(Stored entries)

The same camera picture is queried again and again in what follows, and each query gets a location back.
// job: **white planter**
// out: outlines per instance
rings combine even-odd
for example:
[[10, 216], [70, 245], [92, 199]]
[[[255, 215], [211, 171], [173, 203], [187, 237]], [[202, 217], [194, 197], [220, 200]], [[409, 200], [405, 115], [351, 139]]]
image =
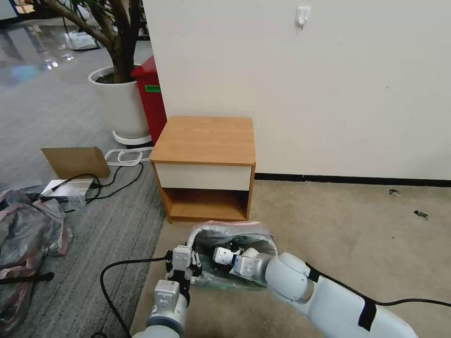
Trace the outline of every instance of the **white planter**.
[[124, 84], [100, 84], [95, 80], [113, 72], [106, 67], [91, 73], [89, 82], [105, 107], [105, 119], [117, 142], [139, 145], [151, 141], [149, 128], [136, 81]]

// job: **black power cord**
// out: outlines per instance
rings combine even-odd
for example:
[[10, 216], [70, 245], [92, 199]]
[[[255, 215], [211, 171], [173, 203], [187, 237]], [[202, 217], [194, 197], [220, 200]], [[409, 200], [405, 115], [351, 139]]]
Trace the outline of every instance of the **black power cord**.
[[[117, 193], [117, 192], [121, 191], [122, 189], [125, 189], [126, 187], [128, 187], [128, 186], [132, 185], [133, 183], [135, 183], [135, 182], [139, 179], [139, 177], [141, 176], [142, 171], [144, 170], [144, 165], [143, 165], [141, 162], [140, 162], [139, 164], [141, 165], [140, 172], [139, 172], [139, 174], [138, 174], [138, 175], [137, 175], [130, 183], [127, 183], [126, 185], [124, 185], [123, 187], [121, 187], [121, 188], [119, 188], [119, 189], [117, 189], [117, 190], [114, 190], [112, 193], [110, 193], [110, 194], [108, 194], [108, 195], [106, 195], [106, 196], [100, 196], [100, 197], [99, 197], [99, 195], [100, 195], [100, 193], [101, 193], [101, 191], [102, 191], [102, 188], [112, 185], [112, 184], [114, 183], [114, 181], [116, 180], [116, 176], [117, 176], [118, 171], [119, 171], [121, 168], [124, 168], [124, 166], [121, 166], [121, 167], [119, 167], [119, 168], [116, 169], [116, 171], [115, 171], [115, 173], [114, 173], [114, 176], [113, 176], [113, 179], [112, 179], [111, 182], [108, 183], [108, 184], [101, 184], [101, 183], [100, 183], [100, 179], [99, 179], [96, 175], [94, 175], [94, 174], [81, 174], [81, 175], [77, 175], [77, 176], [71, 177], [71, 178], [65, 180], [64, 182], [59, 183], [58, 185], [54, 186], [51, 190], [52, 190], [52, 191], [55, 191], [55, 190], [58, 189], [60, 186], [66, 184], [66, 183], [68, 183], [68, 182], [70, 182], [70, 181], [72, 181], [72, 180], [74, 180], [74, 179], [76, 179], [76, 178], [78, 178], [78, 177], [82, 177], [82, 176], [91, 176], [91, 177], [94, 177], [95, 180], [97, 181], [97, 183], [94, 184], [94, 188], [97, 188], [97, 193], [95, 194], [94, 197], [91, 197], [91, 198], [87, 198], [87, 199], [86, 199], [86, 205], [88, 205], [89, 203], [91, 203], [91, 202], [94, 201], [94, 200], [102, 200], [102, 199], [111, 197], [111, 196], [113, 196], [115, 193]], [[75, 211], [75, 209], [67, 210], [67, 211], [65, 211], [65, 213], [71, 213], [71, 212], [74, 212], [74, 211]]]
[[346, 285], [343, 282], [340, 282], [339, 280], [330, 277], [328, 275], [326, 275], [325, 273], [322, 273], [321, 271], [316, 270], [321, 276], [323, 276], [324, 278], [327, 278], [329, 280], [331, 280], [332, 282], [337, 283], [338, 285], [344, 287], [345, 289], [355, 293], [356, 295], [362, 297], [362, 298], [366, 298], [366, 299], [370, 299], [372, 300], [376, 305], [380, 305], [380, 306], [385, 306], [385, 307], [389, 307], [389, 306], [394, 306], [394, 305], [398, 305], [398, 304], [403, 304], [403, 303], [429, 303], [429, 304], [436, 304], [436, 305], [442, 305], [442, 306], [446, 306], [446, 307], [451, 307], [451, 303], [447, 303], [447, 302], [443, 302], [440, 300], [430, 300], [430, 299], [425, 299], [425, 298], [405, 298], [405, 299], [400, 299], [400, 300], [395, 300], [395, 301], [391, 301], [391, 302], [381, 302], [381, 301], [377, 301], [374, 299], [371, 299], [368, 296], [365, 296], [364, 294], [360, 293], [359, 291], [351, 288], [349, 285]]
[[[164, 257], [158, 257], [158, 258], [146, 258], [146, 259], [140, 259], [140, 260], [127, 260], [127, 261], [117, 261], [114, 263], [111, 263], [110, 265], [106, 266], [102, 272], [100, 273], [100, 288], [102, 289], [103, 296], [105, 297], [105, 300], [107, 301], [109, 308], [111, 311], [113, 311], [114, 316], [121, 324], [122, 330], [124, 331], [127, 338], [132, 338], [132, 335], [130, 331], [128, 330], [127, 324], [125, 324], [124, 320], [122, 319], [121, 315], [119, 314], [118, 310], [114, 306], [113, 302], [111, 301], [107, 290], [105, 288], [105, 284], [103, 282], [103, 277], [105, 275], [105, 272], [107, 272], [110, 268], [115, 267], [117, 265], [124, 265], [124, 264], [135, 264], [135, 263], [149, 263], [149, 262], [155, 262], [155, 261], [165, 261], [168, 259], [168, 254], [166, 254]], [[94, 338], [95, 336], [101, 336], [103, 338], [108, 338], [107, 335], [103, 332], [96, 332], [94, 333], [90, 338]]]

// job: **wooden cabinet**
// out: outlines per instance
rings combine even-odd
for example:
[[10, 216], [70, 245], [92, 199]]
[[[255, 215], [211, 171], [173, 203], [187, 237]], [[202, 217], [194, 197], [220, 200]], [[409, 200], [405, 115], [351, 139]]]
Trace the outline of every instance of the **wooden cabinet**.
[[249, 219], [251, 118], [172, 116], [150, 160], [169, 222]]

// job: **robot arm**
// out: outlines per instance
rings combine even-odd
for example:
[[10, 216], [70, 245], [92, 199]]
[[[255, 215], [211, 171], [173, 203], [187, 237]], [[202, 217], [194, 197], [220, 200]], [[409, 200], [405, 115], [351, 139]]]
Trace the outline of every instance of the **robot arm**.
[[[231, 274], [266, 285], [280, 301], [305, 315], [330, 338], [418, 338], [412, 328], [384, 307], [324, 278], [299, 258], [272, 256], [248, 249], [242, 255], [217, 247], [213, 260], [231, 265]], [[201, 273], [199, 257], [188, 246], [177, 246], [167, 261], [166, 280], [154, 289], [155, 305], [147, 329], [134, 338], [179, 338], [183, 335], [189, 285]]]
[[305, 315], [326, 337], [417, 337], [406, 322], [386, 308], [320, 276], [289, 253], [271, 256], [248, 249], [236, 255], [217, 248], [213, 259], [232, 265], [232, 274], [266, 285], [277, 299]]

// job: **wooden tabletop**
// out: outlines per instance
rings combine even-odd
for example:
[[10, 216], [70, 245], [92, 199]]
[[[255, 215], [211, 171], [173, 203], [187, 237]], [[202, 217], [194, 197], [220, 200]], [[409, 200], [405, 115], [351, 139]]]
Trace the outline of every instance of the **wooden tabletop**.
[[150, 159], [155, 163], [254, 165], [252, 119], [171, 116]]

**TASK GOAL:** Copy the records above exactly, leaving out every picture.

**FINISHED EXERCISE:**
The same camera picture is queried again and again in what follows, and each query gets a location back.
// job: **white planter**
// out: outlines per instance
rings combine even-odd
for example:
[[10, 216], [70, 245], [92, 199]]
[[[255, 215], [211, 171], [173, 203], [187, 237]], [[202, 217], [194, 197], [220, 200]], [[409, 200], [405, 115], [351, 139]]]
image =
Trace the outline of every instance of the **white planter**.
[[124, 84], [100, 84], [95, 80], [113, 72], [106, 67], [91, 73], [89, 82], [105, 107], [105, 119], [117, 142], [139, 145], [151, 141], [149, 128], [136, 81]]

// job: **black power cord**
// out: outlines per instance
rings combine even-odd
for example:
[[10, 216], [70, 245], [92, 199]]
[[[255, 215], [211, 171], [173, 203], [187, 237]], [[202, 217], [194, 197], [220, 200]], [[409, 200], [405, 115], [351, 139]]]
Trace the outline of every instance of the **black power cord**.
[[[117, 193], [117, 192], [121, 191], [122, 189], [125, 189], [126, 187], [128, 187], [128, 186], [132, 185], [133, 183], [135, 183], [135, 182], [139, 179], [139, 177], [141, 176], [142, 171], [144, 170], [144, 165], [143, 165], [141, 162], [140, 162], [139, 164], [141, 165], [140, 172], [139, 172], [139, 174], [138, 174], [138, 175], [137, 175], [130, 183], [127, 183], [126, 185], [124, 185], [123, 187], [121, 187], [121, 188], [119, 188], [119, 189], [117, 189], [117, 190], [114, 190], [112, 193], [110, 193], [110, 194], [108, 194], [108, 195], [106, 195], [106, 196], [100, 196], [100, 197], [99, 197], [99, 195], [100, 195], [100, 193], [101, 193], [101, 191], [102, 191], [102, 188], [112, 185], [112, 184], [114, 183], [114, 181], [116, 180], [116, 176], [117, 176], [118, 171], [119, 171], [121, 168], [124, 168], [124, 166], [121, 166], [121, 167], [119, 167], [119, 168], [116, 169], [116, 171], [115, 171], [115, 173], [114, 173], [114, 176], [113, 176], [113, 179], [112, 179], [111, 182], [108, 183], [108, 184], [101, 184], [101, 183], [100, 183], [100, 179], [99, 179], [96, 175], [94, 175], [94, 174], [81, 174], [81, 175], [77, 175], [77, 176], [71, 177], [71, 178], [65, 180], [64, 182], [59, 183], [58, 185], [54, 186], [51, 190], [52, 190], [52, 191], [55, 191], [55, 190], [58, 189], [60, 186], [66, 184], [66, 183], [68, 183], [68, 182], [70, 182], [70, 181], [72, 181], [72, 180], [74, 180], [74, 179], [76, 179], [76, 178], [78, 178], [78, 177], [82, 177], [82, 176], [91, 176], [91, 177], [94, 177], [95, 180], [97, 181], [97, 183], [94, 184], [94, 188], [97, 188], [97, 193], [95, 194], [94, 197], [91, 197], [91, 198], [87, 198], [87, 199], [86, 199], [86, 205], [88, 205], [89, 203], [91, 203], [91, 202], [94, 201], [94, 200], [102, 200], [102, 199], [111, 197], [111, 196], [113, 196], [115, 193]], [[75, 211], [75, 209], [67, 210], [67, 211], [65, 211], [65, 213], [71, 213], [71, 212], [74, 212], [74, 211]]]
[[346, 285], [343, 282], [340, 282], [339, 280], [330, 277], [328, 275], [326, 275], [325, 273], [322, 273], [321, 271], [316, 270], [321, 276], [323, 276], [324, 278], [327, 278], [329, 280], [331, 280], [332, 282], [337, 283], [338, 285], [344, 287], [345, 289], [355, 293], [356, 295], [362, 297], [362, 298], [366, 298], [366, 299], [370, 299], [372, 300], [376, 305], [380, 305], [380, 306], [385, 306], [385, 307], [389, 307], [389, 306], [394, 306], [394, 305], [398, 305], [398, 304], [403, 304], [403, 303], [429, 303], [429, 304], [436, 304], [436, 305], [442, 305], [442, 306], [446, 306], [446, 307], [451, 307], [451, 303], [447, 303], [447, 302], [443, 302], [440, 300], [430, 300], [430, 299], [425, 299], [425, 298], [405, 298], [405, 299], [400, 299], [400, 300], [395, 300], [395, 301], [391, 301], [391, 302], [381, 302], [381, 301], [377, 301], [374, 299], [371, 299], [368, 296], [365, 296], [364, 294], [360, 293], [359, 291], [351, 288], [349, 285]]
[[[164, 257], [158, 257], [158, 258], [146, 258], [146, 259], [140, 259], [140, 260], [127, 260], [127, 261], [117, 261], [114, 263], [111, 263], [110, 265], [106, 266], [102, 272], [100, 273], [100, 288], [102, 289], [103, 296], [105, 297], [105, 300], [107, 301], [109, 308], [111, 311], [113, 311], [114, 316], [121, 324], [122, 330], [124, 331], [127, 338], [132, 338], [132, 335], [130, 331], [128, 330], [127, 324], [125, 324], [124, 320], [122, 319], [121, 315], [119, 314], [118, 310], [114, 306], [113, 302], [111, 301], [107, 290], [105, 288], [105, 284], [103, 282], [103, 277], [105, 275], [105, 272], [107, 272], [110, 268], [115, 267], [117, 265], [124, 265], [124, 264], [135, 264], [135, 263], [149, 263], [149, 262], [155, 262], [155, 261], [165, 261], [168, 259], [168, 254], [166, 254]], [[94, 338], [95, 336], [101, 336], [103, 338], [108, 338], [107, 335], [103, 332], [96, 332], [94, 333], [90, 338]]]

// job: **wooden cabinet**
// out: outlines per instance
rings combine even-odd
for example:
[[10, 216], [70, 245], [92, 199]]
[[[255, 215], [211, 171], [173, 203], [187, 237]], [[202, 217], [194, 197], [220, 200]], [[409, 200], [405, 115], [351, 139]]]
Trace the outline of every instance of the **wooden cabinet**.
[[249, 219], [251, 118], [172, 116], [150, 160], [169, 222]]

// job: **robot arm**
// out: outlines per instance
rings combine even-odd
for example:
[[10, 216], [70, 245], [92, 199]]
[[[255, 215], [211, 171], [173, 203], [187, 237]], [[202, 217], [194, 197], [220, 200]], [[409, 200], [405, 115], [351, 139]]]
Trace the outline of every instance of the **robot arm**.
[[[231, 274], [266, 285], [280, 301], [305, 315], [330, 338], [418, 338], [412, 328], [384, 307], [324, 278], [299, 258], [272, 256], [248, 249], [242, 255], [217, 247], [213, 260], [231, 265]], [[201, 273], [199, 257], [188, 246], [177, 246], [167, 261], [166, 280], [154, 289], [155, 305], [147, 329], [134, 338], [179, 338], [183, 335], [189, 285]]]
[[305, 315], [326, 337], [417, 337], [406, 322], [386, 308], [320, 276], [289, 253], [271, 256], [248, 249], [236, 255], [217, 248], [213, 259], [232, 265], [232, 274], [266, 285], [277, 299]]

// job: **wooden tabletop**
// out: outlines per instance
rings combine even-odd
for example:
[[10, 216], [70, 245], [92, 199]]
[[[255, 215], [211, 171], [173, 203], [187, 237]], [[202, 217], [194, 197], [220, 200]], [[409, 200], [405, 115], [351, 139]]]
Trace the outline of every instance of the **wooden tabletop**.
[[150, 159], [155, 163], [254, 165], [252, 119], [171, 116]]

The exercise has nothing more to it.